Toussaint l'Ouverture

[649] Toussaint l'Ouverture (spr. tußäng luwärtǖr), Obergeneral der Neger auf Haïti, geb. 1743 als Sklavenkind, gest. 27. Juli 1803, erwarb sich als Kutscher eines Plantagenaufsehers durch Benutzung von dessen Bibliothek eine gewisse Bildung. Als im August 1791 die erste Negerempörung auf Haïti ausbrach, brachte T. seinen Herrn in Sicherheit und nahm dann bei dem Negerheer Dienste.
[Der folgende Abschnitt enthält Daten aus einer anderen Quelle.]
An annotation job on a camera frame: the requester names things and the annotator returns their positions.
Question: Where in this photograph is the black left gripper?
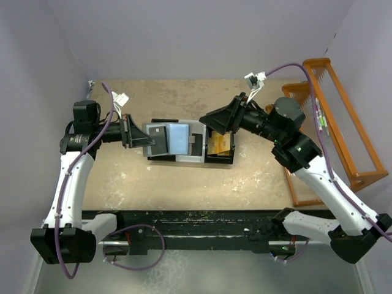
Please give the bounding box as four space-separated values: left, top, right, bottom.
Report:
93 113 156 148

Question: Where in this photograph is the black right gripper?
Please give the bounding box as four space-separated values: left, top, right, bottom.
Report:
198 92 281 143

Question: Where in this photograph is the black credit card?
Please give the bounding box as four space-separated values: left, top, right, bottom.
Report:
149 126 168 156

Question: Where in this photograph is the grey card holder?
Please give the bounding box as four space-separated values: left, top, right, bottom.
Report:
142 122 191 157

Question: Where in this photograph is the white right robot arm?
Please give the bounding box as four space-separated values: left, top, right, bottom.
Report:
199 94 391 264

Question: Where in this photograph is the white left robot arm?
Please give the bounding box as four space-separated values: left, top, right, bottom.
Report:
30 100 155 265

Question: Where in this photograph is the gold cards stack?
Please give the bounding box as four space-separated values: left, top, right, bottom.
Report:
207 130 231 156

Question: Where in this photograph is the black cards stack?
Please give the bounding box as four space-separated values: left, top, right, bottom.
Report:
191 133 203 156

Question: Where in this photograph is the black bin with gold cards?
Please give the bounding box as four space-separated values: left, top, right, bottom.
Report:
204 127 235 165

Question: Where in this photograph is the pink marker pen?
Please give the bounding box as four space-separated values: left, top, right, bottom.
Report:
315 97 322 123

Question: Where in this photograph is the green marker pen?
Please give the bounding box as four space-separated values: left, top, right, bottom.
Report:
317 114 330 137

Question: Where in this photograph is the orange wooden rack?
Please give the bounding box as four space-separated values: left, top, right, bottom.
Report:
282 58 388 192

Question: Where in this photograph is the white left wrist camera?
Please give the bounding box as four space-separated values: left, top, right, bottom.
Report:
111 91 129 119

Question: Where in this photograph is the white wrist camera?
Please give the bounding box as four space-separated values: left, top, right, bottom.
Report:
244 72 266 104
111 91 129 119

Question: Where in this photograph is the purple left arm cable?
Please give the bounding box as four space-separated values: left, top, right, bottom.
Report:
53 81 116 280

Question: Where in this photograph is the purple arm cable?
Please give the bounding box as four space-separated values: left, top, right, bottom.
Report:
53 81 116 280
263 62 392 243

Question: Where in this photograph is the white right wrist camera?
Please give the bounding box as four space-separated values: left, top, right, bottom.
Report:
244 72 266 104

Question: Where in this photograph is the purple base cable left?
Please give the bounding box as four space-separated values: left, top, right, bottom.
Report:
102 223 167 271

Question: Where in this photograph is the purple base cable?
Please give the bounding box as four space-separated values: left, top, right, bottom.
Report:
271 237 310 265
102 223 167 271

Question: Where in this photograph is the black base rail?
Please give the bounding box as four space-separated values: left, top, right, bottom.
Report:
101 210 292 255

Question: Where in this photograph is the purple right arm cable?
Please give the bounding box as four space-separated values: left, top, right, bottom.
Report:
263 62 392 243

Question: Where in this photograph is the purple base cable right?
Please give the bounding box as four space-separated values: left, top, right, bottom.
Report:
271 237 310 265
Als dasselbe zu den Spaniern überging, wurde er zum Obersten ernannt; doch trat er 1794 zu den Franzosen zurück und ward vom Konvent (1795) zum Brigade-, 1797 zum Divisions- und endlich zum Obergeneral aller Truppen auf Haïti ernannt. Er stellte Ordnung und Disziplin wieder her, machte sich aber 1800 unabhängig und ließ sich zum Präsidenten auf Lebenszeit ernennen. Leclerc aber zwang ihn 1801 zur Übergabe und ließ ihn 1802 verhaften und nach Frankreich in das Fort Joux bei Besançon bringen, wo er starb Vgl. Saint-Remy, Mémoires du général T., écrits par lui-même (Par. 1850); Gragnon-Lacoste, T. (das. 1877); Schölcher, Vie de T. (das. 1889).

Quelle:
Meyers Großes Konversations-Lexikon, Band 19. Leipzig 1909, S. 649.